Aim of the exercise: Restate the listing below exactly, images excluded.

Source material:
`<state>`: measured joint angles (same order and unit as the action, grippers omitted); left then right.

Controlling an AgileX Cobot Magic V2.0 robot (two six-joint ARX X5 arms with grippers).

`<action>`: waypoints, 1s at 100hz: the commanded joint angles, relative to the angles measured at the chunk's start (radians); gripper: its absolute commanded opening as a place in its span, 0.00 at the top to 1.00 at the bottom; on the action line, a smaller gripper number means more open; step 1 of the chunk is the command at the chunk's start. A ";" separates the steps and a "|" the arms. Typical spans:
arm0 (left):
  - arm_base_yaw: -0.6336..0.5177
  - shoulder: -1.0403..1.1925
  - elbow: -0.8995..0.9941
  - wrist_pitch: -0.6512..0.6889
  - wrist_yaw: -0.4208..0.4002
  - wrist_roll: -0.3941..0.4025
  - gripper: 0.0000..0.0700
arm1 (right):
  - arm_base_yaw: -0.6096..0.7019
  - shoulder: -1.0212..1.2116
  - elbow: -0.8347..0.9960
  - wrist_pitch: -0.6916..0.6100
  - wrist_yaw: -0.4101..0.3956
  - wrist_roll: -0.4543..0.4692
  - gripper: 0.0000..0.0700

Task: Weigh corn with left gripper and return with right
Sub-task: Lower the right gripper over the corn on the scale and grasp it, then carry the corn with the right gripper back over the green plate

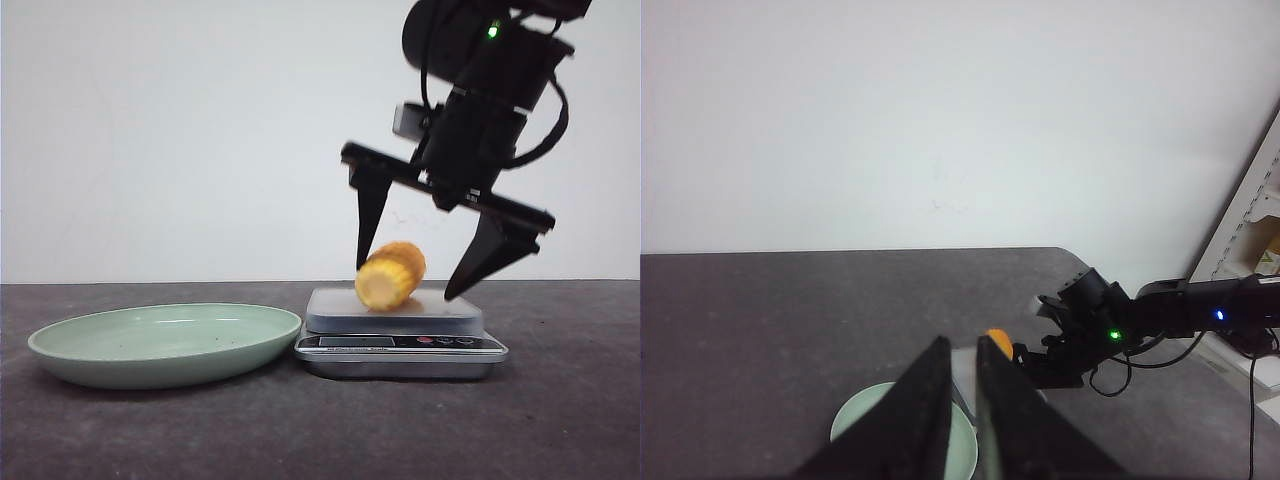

Answer box:
`<state>`: measured joint angles (same order and unit as the action, grippers omitted); left then right.

Controlling an AgileX Cobot Magic V2.0 robot (two six-joint ARX X5 arms with grippers).

`<action>`: waypoints, 1s at 100hz: the commanded joint angles, relative to the angles measured at the chunk's start (radians); gripper: its absolute commanded opening as a place in its span, 0.00 at the top to 1.00 at the bottom; on the action line, a smaller gripper number means more open; step 1 of the chunk is the command at the chunk's start. A ";" separates the steps and a "|" the arms. Typical spans:
arm0 (left):
  - arm_base_yaw: -0.6336..0.5177
  - shoulder: -1.0403..1.1925
  - elbow: -0.8995..0.9941
  - wrist_pitch: -0.6512..0.6889
  - wrist_yaw: -0.4208..0.4002
  - wrist_roll: -0.3941..0.4025
  - gripper: 0.0000..0.0700
arm1 (right):
  - arm_base_yaw: -0.6096..0.7019
  - shoulder: -1.0212..1.2116
  - elbow: -0.8347..0.9960
  - wrist_pitch: -0.6916..0.6100
  - wrist_yaw: -0.4101..0.3956
  - wrist_roll: -0.4543..0.4692
  - gripper: 0.0000..0.0700

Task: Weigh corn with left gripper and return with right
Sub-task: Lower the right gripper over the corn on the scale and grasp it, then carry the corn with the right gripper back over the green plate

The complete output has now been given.